Given entries:
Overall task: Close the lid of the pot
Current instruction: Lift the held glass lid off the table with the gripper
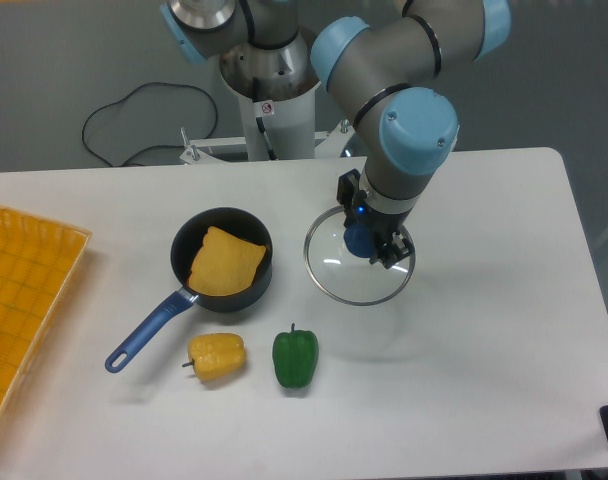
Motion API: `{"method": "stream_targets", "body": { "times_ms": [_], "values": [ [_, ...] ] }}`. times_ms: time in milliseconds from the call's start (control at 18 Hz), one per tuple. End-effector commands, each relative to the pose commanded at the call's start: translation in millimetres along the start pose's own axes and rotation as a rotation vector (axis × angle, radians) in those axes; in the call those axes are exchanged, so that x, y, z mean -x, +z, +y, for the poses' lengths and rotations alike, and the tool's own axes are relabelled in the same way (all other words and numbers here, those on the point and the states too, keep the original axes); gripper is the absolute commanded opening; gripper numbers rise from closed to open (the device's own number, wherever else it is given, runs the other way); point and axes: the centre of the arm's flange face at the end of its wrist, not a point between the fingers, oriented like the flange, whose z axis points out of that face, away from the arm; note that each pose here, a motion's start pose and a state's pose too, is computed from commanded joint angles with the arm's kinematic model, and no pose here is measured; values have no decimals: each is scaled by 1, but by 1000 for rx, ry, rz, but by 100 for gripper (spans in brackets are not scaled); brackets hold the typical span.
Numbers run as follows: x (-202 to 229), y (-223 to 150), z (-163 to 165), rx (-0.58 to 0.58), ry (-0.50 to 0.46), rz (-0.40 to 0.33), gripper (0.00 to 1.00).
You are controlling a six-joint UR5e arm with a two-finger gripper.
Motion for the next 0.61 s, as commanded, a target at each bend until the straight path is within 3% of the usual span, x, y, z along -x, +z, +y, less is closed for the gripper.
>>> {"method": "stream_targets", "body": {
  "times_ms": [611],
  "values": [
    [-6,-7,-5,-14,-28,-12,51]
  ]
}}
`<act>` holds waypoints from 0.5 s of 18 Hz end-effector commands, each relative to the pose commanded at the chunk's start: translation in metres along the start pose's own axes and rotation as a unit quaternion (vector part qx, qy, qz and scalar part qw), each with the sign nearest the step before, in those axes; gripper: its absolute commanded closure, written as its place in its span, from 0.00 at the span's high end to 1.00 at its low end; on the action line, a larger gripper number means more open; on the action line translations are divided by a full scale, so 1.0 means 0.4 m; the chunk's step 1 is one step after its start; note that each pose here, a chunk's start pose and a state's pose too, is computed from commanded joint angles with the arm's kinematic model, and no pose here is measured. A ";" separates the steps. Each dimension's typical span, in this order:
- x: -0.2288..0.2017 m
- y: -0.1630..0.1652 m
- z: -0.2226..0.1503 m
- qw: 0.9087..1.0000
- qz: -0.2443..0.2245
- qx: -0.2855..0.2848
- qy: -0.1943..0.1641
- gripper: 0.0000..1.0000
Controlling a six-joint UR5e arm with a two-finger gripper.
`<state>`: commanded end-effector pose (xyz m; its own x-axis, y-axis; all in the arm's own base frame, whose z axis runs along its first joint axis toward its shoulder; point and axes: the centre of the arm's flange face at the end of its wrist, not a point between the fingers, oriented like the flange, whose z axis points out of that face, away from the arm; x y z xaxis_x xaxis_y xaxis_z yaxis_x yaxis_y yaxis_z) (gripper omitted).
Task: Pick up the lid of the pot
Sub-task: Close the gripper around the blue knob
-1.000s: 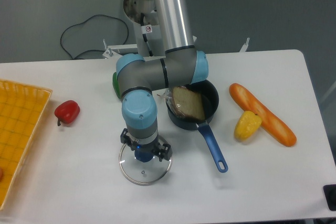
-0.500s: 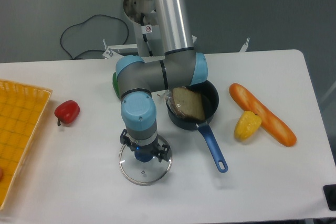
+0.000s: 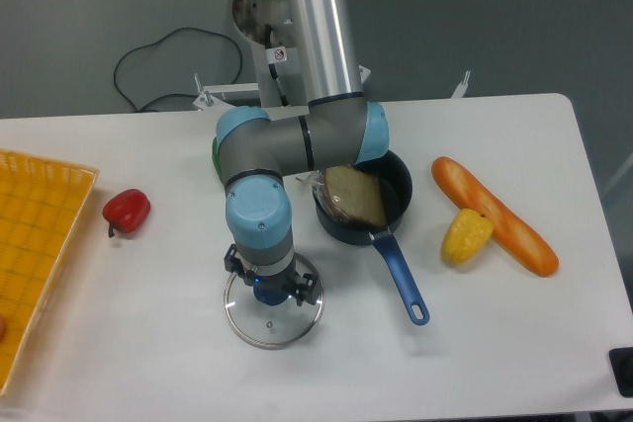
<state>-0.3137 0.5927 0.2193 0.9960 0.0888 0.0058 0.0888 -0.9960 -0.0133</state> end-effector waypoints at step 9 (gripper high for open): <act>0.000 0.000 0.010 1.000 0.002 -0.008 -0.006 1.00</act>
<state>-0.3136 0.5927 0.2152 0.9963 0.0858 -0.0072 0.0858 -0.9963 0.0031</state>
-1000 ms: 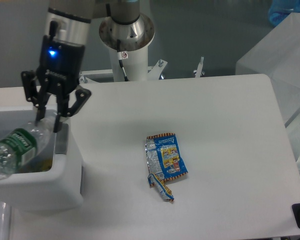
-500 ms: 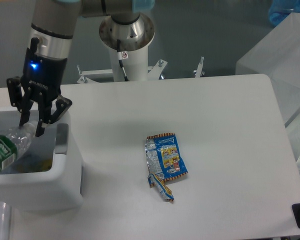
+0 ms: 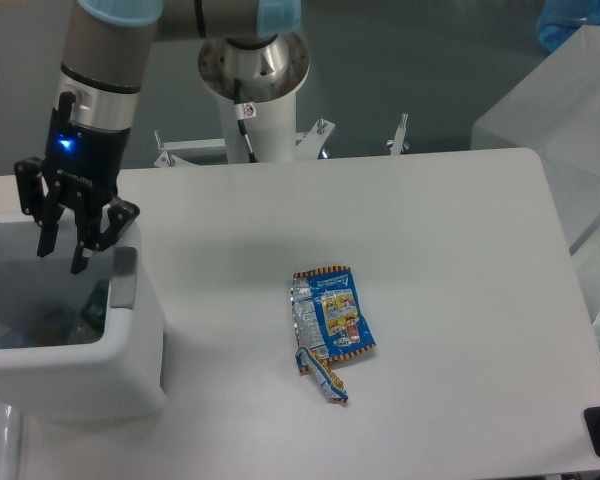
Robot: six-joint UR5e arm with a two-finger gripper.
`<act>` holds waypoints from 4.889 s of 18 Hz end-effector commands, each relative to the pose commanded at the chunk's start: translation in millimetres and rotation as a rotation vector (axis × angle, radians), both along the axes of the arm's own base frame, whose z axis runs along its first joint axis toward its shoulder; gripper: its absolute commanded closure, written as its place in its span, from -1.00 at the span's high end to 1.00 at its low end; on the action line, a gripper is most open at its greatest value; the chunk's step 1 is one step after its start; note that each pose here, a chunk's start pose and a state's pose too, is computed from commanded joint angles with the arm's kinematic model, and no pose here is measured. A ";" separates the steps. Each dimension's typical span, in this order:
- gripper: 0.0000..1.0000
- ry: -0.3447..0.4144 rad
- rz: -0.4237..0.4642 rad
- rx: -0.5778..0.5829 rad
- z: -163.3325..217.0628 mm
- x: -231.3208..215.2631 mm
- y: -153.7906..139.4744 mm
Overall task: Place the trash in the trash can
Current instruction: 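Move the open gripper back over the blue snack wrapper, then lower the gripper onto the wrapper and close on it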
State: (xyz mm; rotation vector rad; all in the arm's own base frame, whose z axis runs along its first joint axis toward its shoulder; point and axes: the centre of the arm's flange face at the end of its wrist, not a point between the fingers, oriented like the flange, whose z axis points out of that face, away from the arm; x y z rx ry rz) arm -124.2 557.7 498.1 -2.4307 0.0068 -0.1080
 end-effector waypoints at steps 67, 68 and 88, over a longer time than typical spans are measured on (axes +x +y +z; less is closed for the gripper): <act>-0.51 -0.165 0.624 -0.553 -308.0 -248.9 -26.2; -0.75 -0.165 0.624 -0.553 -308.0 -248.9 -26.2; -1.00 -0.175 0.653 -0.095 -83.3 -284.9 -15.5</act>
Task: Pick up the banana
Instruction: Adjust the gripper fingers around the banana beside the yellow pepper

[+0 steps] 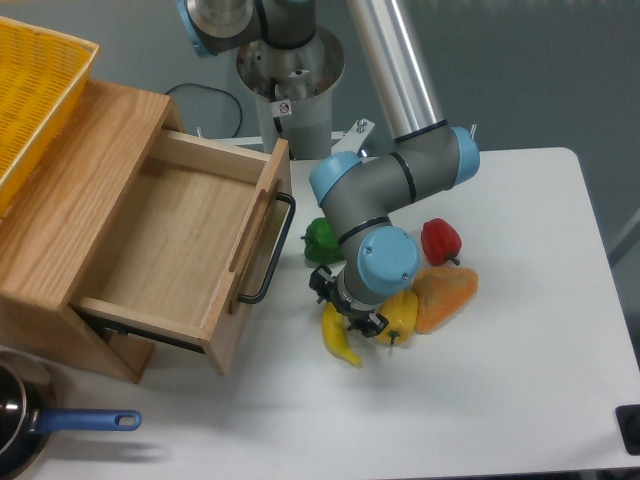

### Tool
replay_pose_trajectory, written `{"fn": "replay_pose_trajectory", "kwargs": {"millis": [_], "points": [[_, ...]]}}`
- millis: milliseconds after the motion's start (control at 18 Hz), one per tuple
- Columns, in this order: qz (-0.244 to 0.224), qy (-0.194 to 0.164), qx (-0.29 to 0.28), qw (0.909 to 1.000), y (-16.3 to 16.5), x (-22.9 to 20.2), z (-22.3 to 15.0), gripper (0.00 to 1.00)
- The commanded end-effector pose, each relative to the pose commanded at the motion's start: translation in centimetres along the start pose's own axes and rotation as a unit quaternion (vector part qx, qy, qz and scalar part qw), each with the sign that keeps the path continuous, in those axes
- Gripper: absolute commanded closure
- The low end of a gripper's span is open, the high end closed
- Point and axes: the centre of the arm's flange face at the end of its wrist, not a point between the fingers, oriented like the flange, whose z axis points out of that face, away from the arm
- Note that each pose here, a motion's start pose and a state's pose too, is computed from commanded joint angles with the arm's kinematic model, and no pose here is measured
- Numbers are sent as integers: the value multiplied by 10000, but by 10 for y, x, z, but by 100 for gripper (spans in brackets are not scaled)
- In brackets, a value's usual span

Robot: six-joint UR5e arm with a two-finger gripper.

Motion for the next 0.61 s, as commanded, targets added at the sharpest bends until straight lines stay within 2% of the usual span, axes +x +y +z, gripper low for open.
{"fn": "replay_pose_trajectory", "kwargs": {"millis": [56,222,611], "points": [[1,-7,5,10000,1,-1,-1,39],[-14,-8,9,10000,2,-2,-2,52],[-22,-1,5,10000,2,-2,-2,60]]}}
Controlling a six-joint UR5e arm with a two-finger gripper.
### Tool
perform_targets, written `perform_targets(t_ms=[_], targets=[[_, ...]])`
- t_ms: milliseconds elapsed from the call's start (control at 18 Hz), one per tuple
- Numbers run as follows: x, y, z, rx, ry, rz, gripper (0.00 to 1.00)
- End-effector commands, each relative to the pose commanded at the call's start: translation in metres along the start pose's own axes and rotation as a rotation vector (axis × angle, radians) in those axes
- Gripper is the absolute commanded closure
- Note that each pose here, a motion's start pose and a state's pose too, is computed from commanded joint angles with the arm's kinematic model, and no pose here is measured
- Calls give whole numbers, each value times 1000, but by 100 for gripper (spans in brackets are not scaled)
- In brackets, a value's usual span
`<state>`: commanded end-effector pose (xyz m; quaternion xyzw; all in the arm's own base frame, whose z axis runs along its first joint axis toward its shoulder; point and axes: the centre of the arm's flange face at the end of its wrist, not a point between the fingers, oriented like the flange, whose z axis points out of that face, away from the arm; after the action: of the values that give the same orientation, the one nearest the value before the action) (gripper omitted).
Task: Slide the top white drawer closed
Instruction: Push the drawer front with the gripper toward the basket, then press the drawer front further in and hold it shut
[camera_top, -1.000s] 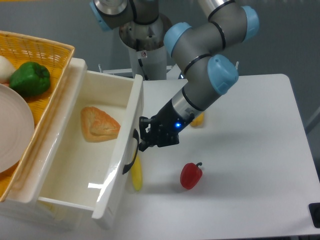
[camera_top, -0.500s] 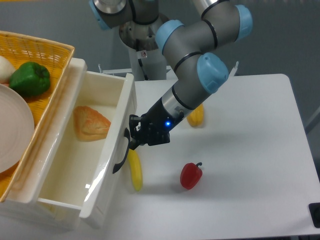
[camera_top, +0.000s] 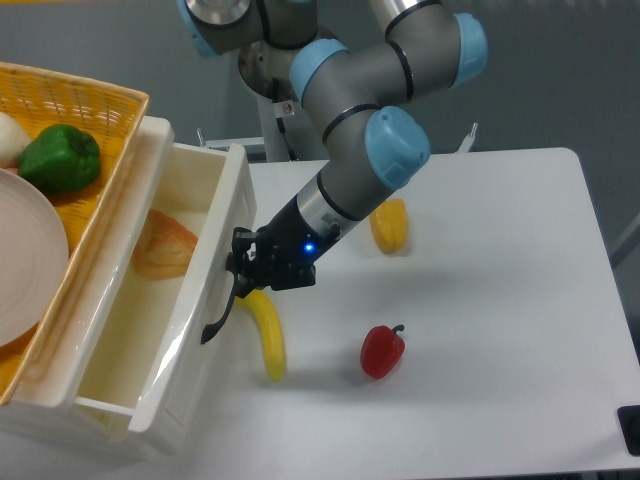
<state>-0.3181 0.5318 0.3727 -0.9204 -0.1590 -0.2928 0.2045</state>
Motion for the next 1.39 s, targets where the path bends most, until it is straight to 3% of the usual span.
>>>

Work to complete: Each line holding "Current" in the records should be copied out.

Output for this task:
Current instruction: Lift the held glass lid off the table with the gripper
Current instruction: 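Move the open gripper back over the blue snack wrapper, then lower the gripper onto the wrapper and close on it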

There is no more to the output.